Rails 3 howto: restricting named routes to specific http methods

June 10th, 2010

Migrating my project’s codebase to Rails 3 beta from Rails 2.3.x was fairly painless except for the changes to the router.

Most files only needed a few changes, but my highly customized routes.rb file was a four hour ordeal that I hope this post can help save someone else time as Rails 3 documentation for declaring methods for named routes is sparse at best right now.

The premise of what my app needs to have happen is the RESTful routes that are automatically created by scaffolding need to be modified to live at my domain’s root without relying on any web server tricks. For the rest of this post let’s focus on just one of these overrides: the “new” verb for the “events” controller.

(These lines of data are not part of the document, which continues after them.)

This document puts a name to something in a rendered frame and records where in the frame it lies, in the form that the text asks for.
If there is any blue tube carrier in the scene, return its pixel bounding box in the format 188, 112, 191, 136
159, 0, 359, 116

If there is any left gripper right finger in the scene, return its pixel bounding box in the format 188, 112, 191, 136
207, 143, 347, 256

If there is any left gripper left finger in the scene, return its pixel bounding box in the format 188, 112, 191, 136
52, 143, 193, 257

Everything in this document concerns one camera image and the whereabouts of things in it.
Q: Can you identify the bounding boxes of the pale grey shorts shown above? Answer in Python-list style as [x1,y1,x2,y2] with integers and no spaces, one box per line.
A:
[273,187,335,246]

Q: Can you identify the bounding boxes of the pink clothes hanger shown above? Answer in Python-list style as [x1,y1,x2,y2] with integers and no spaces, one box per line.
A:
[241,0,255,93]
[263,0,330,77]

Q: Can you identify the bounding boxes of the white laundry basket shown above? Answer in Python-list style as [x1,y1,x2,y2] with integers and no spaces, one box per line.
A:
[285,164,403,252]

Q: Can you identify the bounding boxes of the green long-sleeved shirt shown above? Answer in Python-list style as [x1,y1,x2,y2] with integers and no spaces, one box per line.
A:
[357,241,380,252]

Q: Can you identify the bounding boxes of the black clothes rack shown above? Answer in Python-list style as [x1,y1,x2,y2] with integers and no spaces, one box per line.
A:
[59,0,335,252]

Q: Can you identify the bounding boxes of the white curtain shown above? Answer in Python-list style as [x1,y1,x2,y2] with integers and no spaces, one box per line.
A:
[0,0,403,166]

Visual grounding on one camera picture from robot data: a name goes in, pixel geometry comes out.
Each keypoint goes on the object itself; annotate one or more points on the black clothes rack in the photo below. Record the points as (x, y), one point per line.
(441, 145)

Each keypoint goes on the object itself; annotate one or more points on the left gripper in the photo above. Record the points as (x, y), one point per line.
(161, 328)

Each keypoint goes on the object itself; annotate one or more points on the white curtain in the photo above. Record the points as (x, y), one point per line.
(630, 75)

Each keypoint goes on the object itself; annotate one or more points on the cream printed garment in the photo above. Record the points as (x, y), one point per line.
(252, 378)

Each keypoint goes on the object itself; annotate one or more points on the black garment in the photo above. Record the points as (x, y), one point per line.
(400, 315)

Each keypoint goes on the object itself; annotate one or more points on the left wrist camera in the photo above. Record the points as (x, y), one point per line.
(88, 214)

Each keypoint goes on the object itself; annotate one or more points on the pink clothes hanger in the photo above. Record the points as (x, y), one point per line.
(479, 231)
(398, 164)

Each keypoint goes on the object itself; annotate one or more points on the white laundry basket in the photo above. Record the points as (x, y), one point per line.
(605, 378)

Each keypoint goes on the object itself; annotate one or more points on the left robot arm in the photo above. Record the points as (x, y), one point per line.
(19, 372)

Default route created via scaffolding is:

http://domain.com/events/new

However, I want the new_event helper to point to:

http://domain.com/new

In Rails 2.3.x this is accomplished via declaring a named route with a conditions statement restricting to only ‘GET’ requests:

map.new_event 'new.:format',

:controller=>"events",

:action=>"new",

:conditions => {:method => :get}

In Rails 3, the new way to do named routes looks like:

match 'new(.:format)' => 'events#new',

:as => 'new_event'

Seems simple, but when the conditions statement restricting to only the ‘GET’ method is added it’s ignored.
The following does NOT work:

match 'new(.:format)' => 'events#new',

:as => 'new_event',

:conditions => {:method => :get}

In Rails 3 the ‘method’ condition is ignored by design because the proper way to limit the named route override to a specific http method is:

get 'new(.:format)' => 'events#new',

:as => 'new_event'

The beginning keyword can be any one of the http methods: get, post, put, or delete

Pretty sexy to say the least!, just wish it was better documented. Hope this helps others out.?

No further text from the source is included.